I remember walking through the church doors to his group that evening observing how everyone there appeared to be happy, yet I was so incredibly depressed. How could someone with 12 years of sobriety feel this way is what I thought inside as I greeted my friend with a hug? The immediate thing I told him was that I was in a very dark place and needed to share that night. He let me know I wouldn’t be able to though because they had an incoming group coming to share their experience, strength, and hope. I didn’t quite understand what he was talking about though because the only meetings I had ever attended in the past were ones that were open discussion. I proceeded to pressure him with the notion that I absolutely needed to share what was on my mind and after seeing I wasn’t going to give up, he ended up letting the incoming commitment know of my desire. Ironically, they eventually called me up to the podium where I clearly recall feeling a lot of fear inside.

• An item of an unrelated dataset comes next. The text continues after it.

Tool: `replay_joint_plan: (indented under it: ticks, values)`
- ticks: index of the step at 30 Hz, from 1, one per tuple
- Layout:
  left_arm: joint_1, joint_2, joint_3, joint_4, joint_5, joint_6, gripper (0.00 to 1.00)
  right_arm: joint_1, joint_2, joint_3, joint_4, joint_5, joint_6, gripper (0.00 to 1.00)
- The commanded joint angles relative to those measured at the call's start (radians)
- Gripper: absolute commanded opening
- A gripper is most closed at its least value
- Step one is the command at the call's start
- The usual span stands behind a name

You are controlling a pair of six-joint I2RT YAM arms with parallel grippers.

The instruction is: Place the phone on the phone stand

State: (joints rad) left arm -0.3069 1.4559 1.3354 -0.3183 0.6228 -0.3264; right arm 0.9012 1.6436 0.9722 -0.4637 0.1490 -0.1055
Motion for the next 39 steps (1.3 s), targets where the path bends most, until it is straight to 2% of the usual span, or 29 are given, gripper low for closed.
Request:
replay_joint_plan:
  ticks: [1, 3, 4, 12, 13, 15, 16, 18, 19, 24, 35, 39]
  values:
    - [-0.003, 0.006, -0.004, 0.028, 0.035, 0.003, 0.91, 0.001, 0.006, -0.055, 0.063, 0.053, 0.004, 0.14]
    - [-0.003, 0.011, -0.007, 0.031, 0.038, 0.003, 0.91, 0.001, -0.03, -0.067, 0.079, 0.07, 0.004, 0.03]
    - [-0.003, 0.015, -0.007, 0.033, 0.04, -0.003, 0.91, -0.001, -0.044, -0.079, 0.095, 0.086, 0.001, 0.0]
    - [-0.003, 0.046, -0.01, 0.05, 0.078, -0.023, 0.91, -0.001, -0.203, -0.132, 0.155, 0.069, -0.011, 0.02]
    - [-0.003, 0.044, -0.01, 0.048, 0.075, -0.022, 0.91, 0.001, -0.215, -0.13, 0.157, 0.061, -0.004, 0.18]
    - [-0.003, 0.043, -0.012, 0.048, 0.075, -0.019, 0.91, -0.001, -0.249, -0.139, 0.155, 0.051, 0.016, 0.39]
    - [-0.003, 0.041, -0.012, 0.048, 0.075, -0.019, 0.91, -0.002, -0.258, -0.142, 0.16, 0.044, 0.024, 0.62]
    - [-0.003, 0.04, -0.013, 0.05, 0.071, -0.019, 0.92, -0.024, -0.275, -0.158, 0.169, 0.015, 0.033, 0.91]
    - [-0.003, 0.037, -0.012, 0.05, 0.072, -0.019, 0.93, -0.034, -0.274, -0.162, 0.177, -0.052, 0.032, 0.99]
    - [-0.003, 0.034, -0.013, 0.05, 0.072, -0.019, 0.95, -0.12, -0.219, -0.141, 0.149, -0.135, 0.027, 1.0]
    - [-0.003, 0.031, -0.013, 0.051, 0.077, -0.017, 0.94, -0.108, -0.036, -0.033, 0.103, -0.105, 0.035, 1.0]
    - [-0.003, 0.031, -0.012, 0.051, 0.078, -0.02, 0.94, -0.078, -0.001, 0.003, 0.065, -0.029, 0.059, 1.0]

As I stood there and began to speak in front of more than 100 people at a podium, the only thing I ultimately remember saying was how sick I was after all those years of being a dry drunk and that if I didn’t get help that night I was going to kill myself. I then burst into tears and rushed back to my seat. When the meeting ended not too long after, I got my very first sponsor and it was then I definitely began my true path to recovery.
While I’m slightly saddened that it took me as long it did to get there and create a strong enough of a memory to remember my first true AA meeting, I’m still thankful for all those prior ones I went to. Because it shows me how much I’ve grown since that very first smoky one I sat down at all those years ago where I let my ego run the show. I truly consider myself one of the lucky ones now because so many others have walked in my very same shoes and either relapsed, died, or remained a dry drunk. Thank God none of those happened with me and thank God I found enough willingness to finally come to an AA meeting with an open mind, as doing so has saved my life.
Peace, love, light, and joy,
Andrew Arthur Dawson
What a terribly long time it was for you to suffer, my friend. It’s like a man who has tied himself to a chair in the middle of a restaurant, starving to death while so many around him are being fed. For my own sake, I am glad you made the choice to insist on sharing, and somehow having the strength to return and continue the real journey of recovery.